In the step experiment (paper I), reliability was measured by repeated trials of steps and stairs with reliable results. In paired comparison of chairs as proposed by Mitchell (papers IV and V), both inter-rater and intra-rater consistency was good. Consistency was also good in the ranking of phone types (paper VI).

Table 7 shows the different statistical methods used in the investigation of inter-rater and intra-rater reliability. One indicator of reliability and a sign of validity is the consistency of the results between conjoint analysis and Mitchell’s method in paper IV.

6.2.2. Validity

To improve the external validity of experiments and tests, it will be necessary to create a laboratory environment essentially indistinguishable from the environment in which the product is to be used (Cushman & Rosenberg 1991). The importance of this “ecological validity” (Jordan & Thomas 1994, Bogner 1998, Macleod 1996) may vary, depending on the extent to which the product being tested is affected by factors in the context of its use. The context promoted validity in this study. For products such as health care equipment, which are subject to a myriad factors in actual use, ecological validity is essential for obtaining findings that apply to the typical use of that equipment. The evaluations of a telemedicine system in this study have ecological validity, since the experiments were made on the actual settings in a health care centre (paper VII).
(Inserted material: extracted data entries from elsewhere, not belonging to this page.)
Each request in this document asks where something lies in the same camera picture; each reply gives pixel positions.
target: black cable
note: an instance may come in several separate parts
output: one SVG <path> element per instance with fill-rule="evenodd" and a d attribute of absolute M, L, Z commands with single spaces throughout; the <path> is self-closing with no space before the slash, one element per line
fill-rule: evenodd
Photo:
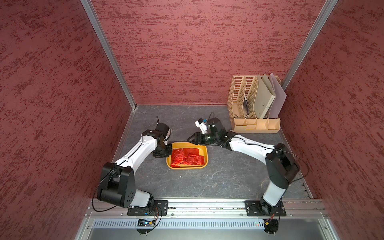
<path fill-rule="evenodd" d="M 270 148 L 270 147 L 264 147 L 264 146 L 259 145 L 259 144 L 246 143 L 245 140 L 242 139 L 242 138 L 240 138 L 240 137 L 232 137 L 232 138 L 238 138 L 238 139 L 241 139 L 241 140 L 243 140 L 243 142 L 244 142 L 246 145 L 255 145 L 255 146 L 263 147 L 263 148 L 265 148 L 265 149 L 271 149 L 271 150 L 275 150 L 275 151 L 286 152 L 286 153 L 289 153 L 289 154 L 291 154 L 291 155 L 297 157 L 298 159 L 300 159 L 300 160 L 307 166 L 307 170 L 308 170 L 308 171 L 307 171 L 307 173 L 306 173 L 305 175 L 303 175 L 303 177 L 298 178 L 298 179 L 296 179 L 296 180 L 293 180 L 293 181 L 290 183 L 290 185 L 291 185 L 292 183 L 296 182 L 296 181 L 299 181 L 299 180 L 305 178 L 306 176 L 308 176 L 308 174 L 309 174 L 310 171 L 311 171 L 309 165 L 308 165 L 303 159 L 301 159 L 299 156 L 297 156 L 297 155 L 295 155 L 295 154 L 293 154 L 293 153 L 291 153 L 291 152 L 287 152 L 287 151 L 280 150 L 280 149 L 275 149 L 275 148 Z"/>
<path fill-rule="evenodd" d="M 136 148 L 136 150 L 129 156 L 129 157 L 127 157 L 127 159 L 129 159 L 140 147 L 141 147 L 141 145 L 142 144 L 140 144 L 140 146 L 138 147 L 138 148 Z M 108 209 L 106 209 L 106 210 L 96 210 L 95 209 L 95 207 L 94 207 L 94 205 L 93 205 L 93 200 L 94 200 L 94 196 L 95 196 L 95 193 L 97 192 L 97 190 L 99 189 L 99 186 L 100 186 L 100 184 L 104 181 L 104 179 L 105 178 L 107 178 L 111 173 L 115 173 L 116 171 L 110 171 L 101 181 L 100 181 L 100 183 L 99 183 L 99 185 L 97 185 L 97 188 L 96 188 L 96 190 L 93 192 L 93 195 L 92 195 L 92 208 L 93 208 L 93 210 L 95 210 L 96 212 L 105 212 L 105 211 L 108 211 L 108 210 L 111 210 L 111 209 L 113 209 L 114 207 L 117 207 L 117 206 L 113 206 L 113 207 L 111 207 L 111 208 L 108 208 Z"/>
<path fill-rule="evenodd" d="M 96 210 L 95 209 L 95 207 L 94 207 L 94 205 L 93 205 L 93 200 L 94 200 L 94 196 L 95 196 L 95 193 L 97 192 L 97 190 L 99 189 L 99 186 L 100 186 L 100 184 L 104 181 L 104 179 L 105 178 L 107 178 L 111 173 L 115 173 L 115 171 L 110 171 L 101 181 L 100 181 L 100 183 L 99 183 L 99 185 L 97 185 L 97 187 L 96 187 L 96 190 L 93 192 L 93 195 L 92 195 L 92 208 L 93 208 L 93 210 L 95 210 L 96 212 L 105 212 L 105 211 L 108 211 L 108 210 L 111 210 L 111 209 L 113 209 L 114 207 L 117 207 L 117 206 L 113 206 L 113 207 L 111 207 L 111 208 L 108 208 L 108 209 L 106 209 L 106 210 Z"/>
<path fill-rule="evenodd" d="M 154 229 L 160 224 L 160 221 L 161 221 L 162 217 L 163 217 L 163 212 L 162 212 L 161 209 L 160 209 L 160 220 L 159 220 L 159 222 L 156 224 L 156 226 L 154 226 L 154 227 L 152 228 L 152 230 L 154 230 Z"/>
<path fill-rule="evenodd" d="M 211 115 L 212 115 L 212 113 L 214 114 L 214 117 L 215 117 L 215 112 L 211 112 L 211 114 L 209 114 L 209 117 L 208 117 L 207 121 L 208 121 L 209 119 L 211 119 Z"/>

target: robotic arm
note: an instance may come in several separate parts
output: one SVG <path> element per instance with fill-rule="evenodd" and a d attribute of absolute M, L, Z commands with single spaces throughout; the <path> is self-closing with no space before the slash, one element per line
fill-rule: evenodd
<path fill-rule="evenodd" d="M 124 208 L 146 207 L 151 212 L 153 196 L 136 189 L 134 173 L 150 153 L 156 158 L 172 154 L 172 144 L 167 144 L 170 134 L 171 129 L 158 122 L 155 130 L 141 134 L 139 142 L 126 155 L 115 163 L 104 164 L 97 199 Z"/>
<path fill-rule="evenodd" d="M 208 121 L 199 119 L 195 124 L 202 132 L 194 133 L 188 138 L 188 142 L 202 145 L 216 143 L 228 150 L 254 157 L 266 165 L 270 182 L 257 207 L 266 216 L 274 214 L 278 208 L 278 202 L 300 170 L 293 156 L 285 154 L 289 152 L 288 148 L 281 143 L 276 146 L 264 144 L 247 139 L 235 132 L 227 132 L 217 118 L 211 118 Z"/>
<path fill-rule="evenodd" d="M 187 141 L 193 144 L 217 144 L 231 151 L 242 152 L 264 163 L 270 178 L 269 185 L 259 206 L 259 212 L 271 216 L 289 184 L 300 170 L 295 159 L 284 144 L 269 145 L 247 139 L 235 132 L 227 132 L 217 118 L 196 123 L 202 132 L 196 132 Z M 157 123 L 155 130 L 141 134 L 139 142 L 115 163 L 103 166 L 97 198 L 116 206 L 128 208 L 137 206 L 152 211 L 153 195 L 136 189 L 134 173 L 143 160 L 152 153 L 154 157 L 168 157 L 172 154 L 172 144 L 167 144 L 171 129 L 164 123 Z"/>

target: marble-pattern surface
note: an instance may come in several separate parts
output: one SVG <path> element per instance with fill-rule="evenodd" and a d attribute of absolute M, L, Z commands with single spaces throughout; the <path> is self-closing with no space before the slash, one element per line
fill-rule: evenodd
<path fill-rule="evenodd" d="M 339 0 L 280 112 L 341 239 L 384 239 L 383 26 L 384 1 Z"/>
<path fill-rule="evenodd" d="M 131 106 L 79 0 L 0 21 L 0 239 L 72 240 Z"/>
<path fill-rule="evenodd" d="M 325 0 L 92 0 L 137 104 L 226 104 L 232 75 L 284 78 Z"/>
<path fill-rule="evenodd" d="M 227 130 L 231 129 L 226 106 L 153 106 L 140 105 L 125 142 L 122 155 L 139 140 L 147 129 L 155 129 L 156 116 L 172 129 L 169 142 L 185 142 L 194 132 L 199 118 L 208 118 L 211 111 Z M 255 141 L 277 144 L 279 134 L 242 134 Z M 260 161 L 240 152 L 218 146 L 207 146 L 208 165 L 196 170 L 170 169 L 164 158 L 149 155 L 135 173 L 136 187 L 157 197 L 211 197 L 211 198 L 260 198 L 269 178 Z M 307 198 L 301 181 L 287 190 L 285 198 Z"/>
The same aspects of the experiment: real users, real work goals and realistic settings, were involved in the home simulator evaluations (papers II, III, IV and V). In the step experiment (paper I), partly a real (tractor steps) and partly a test (constructed steps) environment were used.
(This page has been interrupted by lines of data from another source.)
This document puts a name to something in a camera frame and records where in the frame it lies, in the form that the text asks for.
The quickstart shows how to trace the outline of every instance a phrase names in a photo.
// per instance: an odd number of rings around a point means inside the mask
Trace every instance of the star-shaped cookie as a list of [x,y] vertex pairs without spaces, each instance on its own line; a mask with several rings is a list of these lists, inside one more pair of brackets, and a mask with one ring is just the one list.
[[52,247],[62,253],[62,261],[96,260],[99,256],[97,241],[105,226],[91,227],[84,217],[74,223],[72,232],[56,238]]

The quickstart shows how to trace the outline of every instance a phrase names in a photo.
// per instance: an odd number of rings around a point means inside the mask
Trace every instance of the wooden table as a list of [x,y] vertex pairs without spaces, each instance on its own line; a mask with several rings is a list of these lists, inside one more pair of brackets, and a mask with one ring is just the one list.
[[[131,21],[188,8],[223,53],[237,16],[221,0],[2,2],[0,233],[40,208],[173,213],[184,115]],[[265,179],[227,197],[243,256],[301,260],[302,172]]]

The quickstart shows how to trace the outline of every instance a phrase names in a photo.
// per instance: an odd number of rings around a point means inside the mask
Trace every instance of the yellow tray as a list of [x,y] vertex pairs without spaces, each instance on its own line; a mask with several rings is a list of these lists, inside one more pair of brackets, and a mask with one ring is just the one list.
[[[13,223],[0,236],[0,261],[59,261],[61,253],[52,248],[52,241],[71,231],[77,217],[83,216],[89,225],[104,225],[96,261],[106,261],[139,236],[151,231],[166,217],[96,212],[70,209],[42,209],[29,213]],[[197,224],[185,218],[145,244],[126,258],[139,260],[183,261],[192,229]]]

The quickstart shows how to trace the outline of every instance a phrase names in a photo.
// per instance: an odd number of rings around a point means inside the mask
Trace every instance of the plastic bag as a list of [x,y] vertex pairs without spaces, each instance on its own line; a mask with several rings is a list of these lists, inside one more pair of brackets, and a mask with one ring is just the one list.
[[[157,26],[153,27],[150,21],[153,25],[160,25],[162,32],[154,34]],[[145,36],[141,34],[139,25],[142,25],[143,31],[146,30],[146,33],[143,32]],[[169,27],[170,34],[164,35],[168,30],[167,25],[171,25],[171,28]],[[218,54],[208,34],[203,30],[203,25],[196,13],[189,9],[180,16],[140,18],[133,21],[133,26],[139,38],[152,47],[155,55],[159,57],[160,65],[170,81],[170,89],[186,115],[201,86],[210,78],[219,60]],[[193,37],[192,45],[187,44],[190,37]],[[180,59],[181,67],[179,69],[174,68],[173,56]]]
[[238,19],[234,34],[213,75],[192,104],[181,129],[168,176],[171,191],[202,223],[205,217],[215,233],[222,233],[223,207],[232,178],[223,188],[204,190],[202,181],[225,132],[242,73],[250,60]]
For the task-surface experiment (paper II), the validation was made by the expert. The physiotherapist made his evaluation of the subjects’ performance when they performed tasks typical of daily living. He made the evaluation based on video recordings. He did not know what had been done earlier or the results of the subjects’ preference assessments. The height evaluation by the subjects’ rating was supported by the expert’s evaluations. In the telephone experiment (paper VI), the subjects’ preferences were supported by the expert evaluations of elderly people’s needs (geriatric nurses and gerontechnology researchers).

Galer and Page (1996) reported that subjective measures appear to be highly variable and of doubtful validity in human activities. To overcome at least part of this disadvantage, it is necessary to use large numbers of experimental volunteers and/or to train them carefully in the use of a subjective scale, to make it firmly anchored to the subject’s personal experience of the different levels of work done. Repeated measures of perceived effort also help to control variability. Repeated measures were done in the step experiments described in paper I. The number of volunteers involved in the trials was quite large in most substudies. In the substudies that involved fewer participants, additional expert evaluation was used (as described in paper VI). The subject scales used were simple and the experimenters elicited the answers in a way that could be used to control that the scale was understandable to the participants.

Many validity questions were discussed and solved. To sum up, the validity deserves even more attention that could be allocated to it during the present study (cf. 6.3.1).